Nope, this has nothing to do with tennis scoring. I'm talking about the all-consuming emotion of being in love. Don't go away! This does have some relevance to trading, I promise! Recently, I met a girl and we instantly hit it off. The fact she bears a passing resemblance to German world number 21 Julia Goerges (who regular readers will know I have a slight infatuation with!) certainly helped:
Putting that aside, she also has a great personality and I believe that I am now in love with her. She recently went on holiday for a couple of weeks. Before she went away, I noticed quite alarmingly that my focus dipped significantly whilst I was trading. The reason; I couldn't stop thinking about Julia, eeerrr, I mean Sophie. She was always on my mind (as the Elvis song goes), which is not a good thing when you are trying to concentrate on your entry and exit points. It begs the question; Is being in love bad for your trading?

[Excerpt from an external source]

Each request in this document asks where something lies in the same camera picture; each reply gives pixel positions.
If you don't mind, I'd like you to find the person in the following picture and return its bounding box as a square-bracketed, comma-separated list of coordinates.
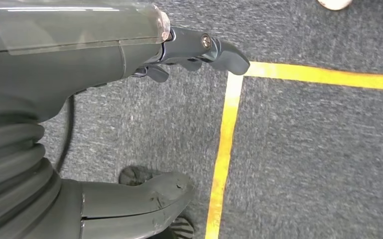
[316, 0, 354, 11]

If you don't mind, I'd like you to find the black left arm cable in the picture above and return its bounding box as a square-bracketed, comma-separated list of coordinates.
[55, 96, 76, 172]

Whilst she was away, I traded on the ATP finals in London and the Davis Cup Final, and was on-fire! It ended as the best few days of ATP trading I'd done all year. Sophie was 2000 miles away on an African resort. I thought about her much less because I knew I wouldn't be seeing her for a while. She has just returned and I'm looking forward to seeing her again. With no tennis for a few weeks, I won't be able to test my theory but I must admit, I am a tad worried that my mind will start wandering in January. I wrote extensively about a period this summer, where I struggled for weeks and weeks to get any sort of focus when trading. There were a variety of factors behind this (lack of passion for trading, complacency after a good spell, boredom, the need for a proper break) but it was a genuine problem that I just couldn't seem to shake off for longer than a day or two.
Things are different now and I'm much more passionate and motivated since I've changed my trading style but even so, I definitely struggled for a few days when I met Sophie. I now have 3 weeks till the new season starts, which is time for me to spend with Sophie. Hopefully, I'll either find out she has numerous personality flaws which will irritate me to the point where I fall out of love or I'll spend so much time with her that I no longer yearn for her company, therefore she won't clog up my mind during the day so much!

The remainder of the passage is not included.